|Vaccination Liberation - Information|
Study links hepatitis B vaccine to multiple sclerosis
A study by researchers at the Harvard School of Public Health has linked hepatitis B vaccines with multiple sclerosis, with people receiving the vaccination shown to be at three times greater risk of developing MS over the following three years than those not inoculated, the British Medical Journal reports. The study may have particular significance for gay and bisexual men, who are urged to be vaccinated against the sexually transmitted hepatitis A and B viruses. The researchers analyzed the United Kingdom's General Practice Research Database, which contains data on more than 3 million adults, and found 163 cases of MS diagnosed between 1993 and 2001. About 6.7% of the adults with MS had received a hepatitis B vaccination; MS was detected in about 2.4% of patients in a control group that weren't vaccinated against hepatitis B. Previous studies by other researchers had shown either no link between MS and hepatitis B vaccines or a significantly lower risk than discovered by the Harvard team.

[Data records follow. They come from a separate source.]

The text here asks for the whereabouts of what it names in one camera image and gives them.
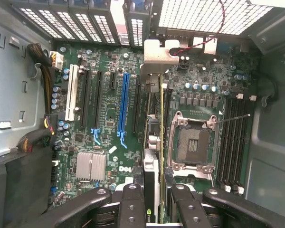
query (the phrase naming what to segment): green circuit board
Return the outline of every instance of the green circuit board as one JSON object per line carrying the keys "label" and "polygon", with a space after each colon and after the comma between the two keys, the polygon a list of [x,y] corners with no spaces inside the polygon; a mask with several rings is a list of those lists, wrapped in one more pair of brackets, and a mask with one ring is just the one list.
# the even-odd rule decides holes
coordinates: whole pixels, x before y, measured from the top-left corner
{"label": "green circuit board", "polygon": [[[57,139],[63,141],[63,147],[57,151],[59,164],[57,166],[57,194],[60,191],[65,193],[63,199],[57,203],[60,205],[67,200],[72,199],[78,194],[82,194],[95,186],[110,187],[112,184],[120,184],[133,181],[131,170],[133,166],[141,165],[141,155],[143,145],[146,142],[144,129],[146,124],[147,110],[148,114],[158,114],[159,94],[152,95],[153,99],[148,104],[148,92],[145,82],[141,84],[140,100],[135,102],[136,80],[139,75],[140,64],[143,64],[143,51],[141,49],[129,49],[124,47],[108,47],[89,44],[58,43],[57,51],[60,47],[65,47],[63,68],[69,68],[71,64],[78,64],[78,61],[86,62],[86,69],[91,72],[91,92],[88,96],[88,118],[85,127],[81,126],[81,113],[75,113],[75,120],[69,123],[69,134],[65,136],[65,130],[57,132]],[[255,94],[256,82],[249,78],[248,81],[237,81],[234,75],[238,73],[251,75],[252,70],[256,70],[259,53],[251,51],[241,53],[239,47],[233,44],[218,44],[216,63],[213,64],[213,55],[201,53],[187,54],[190,58],[186,64],[171,67],[165,74],[164,83],[169,84],[173,89],[171,103],[168,115],[168,128],[177,111],[181,111],[185,117],[207,120],[213,114],[221,120],[224,118],[225,98],[222,91],[231,91],[233,93],[244,93],[246,95]],[[91,128],[93,127],[93,117],[95,114],[95,93],[97,91],[97,73],[102,72],[103,82],[102,99],[99,114],[100,133],[98,141],[94,140]],[[116,85],[114,89],[110,88],[111,73],[116,73]],[[126,108],[125,121],[125,144],[127,148],[121,145],[120,138],[117,137],[117,127],[120,114],[120,102],[123,88],[123,75],[125,72],[130,74],[128,105]],[[59,108],[54,113],[61,116],[66,109],[68,81],[63,79],[63,73],[57,73],[55,85],[61,87],[62,92],[59,98]],[[194,91],[192,85],[208,85],[206,91]],[[84,77],[79,78],[78,91],[76,97],[76,106],[82,107],[84,96]],[[216,91],[210,92],[212,86]],[[186,104],[181,101],[182,98],[197,98],[205,100],[205,105]],[[137,129],[133,131],[134,106],[137,105],[139,118],[137,120]],[[211,135],[208,148],[208,157],[211,159],[214,136]],[[77,155],[80,152],[106,154],[105,178],[98,180],[78,180],[76,178]],[[179,177],[179,182],[191,183],[198,191],[209,186],[209,182],[196,181],[190,178]]]}

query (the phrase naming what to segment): red wire
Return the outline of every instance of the red wire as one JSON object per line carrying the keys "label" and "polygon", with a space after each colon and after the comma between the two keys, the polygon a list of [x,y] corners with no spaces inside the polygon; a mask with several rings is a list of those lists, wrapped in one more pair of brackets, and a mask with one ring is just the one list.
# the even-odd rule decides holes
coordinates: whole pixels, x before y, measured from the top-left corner
{"label": "red wire", "polygon": [[193,46],[191,46],[191,47],[185,47],[185,49],[179,50],[179,51],[178,51],[177,53],[175,53],[174,55],[177,55],[178,53],[183,52],[184,50],[188,50],[188,49],[191,49],[191,48],[193,48],[193,47],[195,48],[195,47],[197,47],[197,46],[199,46],[199,45],[206,44],[206,43],[212,41],[212,40],[218,35],[218,33],[220,33],[220,31],[222,30],[222,28],[223,28],[223,26],[224,26],[224,23],[225,23],[225,8],[224,8],[224,4],[223,4],[222,0],[219,0],[219,2],[220,2],[221,7],[222,7],[223,20],[222,20],[222,24],[220,25],[220,28],[219,28],[219,30],[216,32],[216,34],[214,34],[214,36],[212,36],[210,39],[207,39],[207,40],[204,41],[204,42],[201,42],[201,43],[199,43],[199,44],[193,45]]}

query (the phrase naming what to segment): blue pcie slot
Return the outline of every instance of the blue pcie slot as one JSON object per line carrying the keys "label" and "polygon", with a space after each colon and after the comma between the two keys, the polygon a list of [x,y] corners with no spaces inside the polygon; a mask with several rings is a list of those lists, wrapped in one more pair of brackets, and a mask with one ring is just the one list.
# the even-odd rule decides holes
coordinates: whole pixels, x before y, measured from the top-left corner
{"label": "blue pcie slot", "polygon": [[130,74],[123,74],[123,90],[122,90],[122,99],[120,101],[120,114],[119,114],[119,122],[117,129],[117,137],[120,137],[120,144],[124,148],[128,148],[126,144],[124,144],[125,137],[125,119],[127,117],[127,106],[128,106],[128,94],[129,94],[129,85],[130,85]]}

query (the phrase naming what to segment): motherboard
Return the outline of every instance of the motherboard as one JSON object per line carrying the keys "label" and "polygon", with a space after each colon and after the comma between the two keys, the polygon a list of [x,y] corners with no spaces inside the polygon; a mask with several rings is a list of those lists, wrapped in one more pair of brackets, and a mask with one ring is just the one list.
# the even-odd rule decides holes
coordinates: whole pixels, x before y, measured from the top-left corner
{"label": "motherboard", "polygon": [[[144,149],[158,154],[152,140],[160,132],[160,93],[151,93],[141,80],[141,49],[59,43],[57,51],[64,62],[52,95],[59,119],[52,173],[56,206],[94,187],[114,192],[119,184],[133,182],[132,170],[142,164]],[[253,113],[253,71],[260,53],[218,43],[216,55],[199,51],[179,57],[179,64],[161,75],[162,162],[179,183],[197,192],[230,182],[242,185],[252,118],[232,118]],[[186,124],[173,125],[177,116]],[[213,129],[203,127],[212,119],[218,122]],[[194,176],[186,169],[190,166],[212,170]]]}

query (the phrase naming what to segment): white pci slot
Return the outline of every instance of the white pci slot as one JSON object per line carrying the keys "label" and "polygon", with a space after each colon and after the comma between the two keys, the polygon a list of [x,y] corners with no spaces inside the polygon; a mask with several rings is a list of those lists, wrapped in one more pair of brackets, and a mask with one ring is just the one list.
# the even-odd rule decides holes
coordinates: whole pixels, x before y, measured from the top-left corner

The scientists say their findings don't necessarily mean that those at high-risk for hepatitis B infection should avoid vaccination. "Any decision concerning hepatitis B vaccination needs to take into account the large benefits derived from the prevention of a common and potentially lethal infection," the researchers say. A spokesman for the Multiple Sclerosis Society says that the Harvard study's finding could be taken "in the context of other recent research, which has shown no link between the vaccination and MS." The World Health Organization advocates for the inclusion of hepatitis B vaccines in routine childhood immunizations for children in every country. The Gay and Lesbian Medical Association and other gay health groups urge all sexually active gay and bisexual men to be vaccinated for both hepatitis A and B in order to prevent infection by the sexually transmitted diseases. Fewer than half of gay men at risk for hepatitis A and B have received the vaccines, according to the GLMA.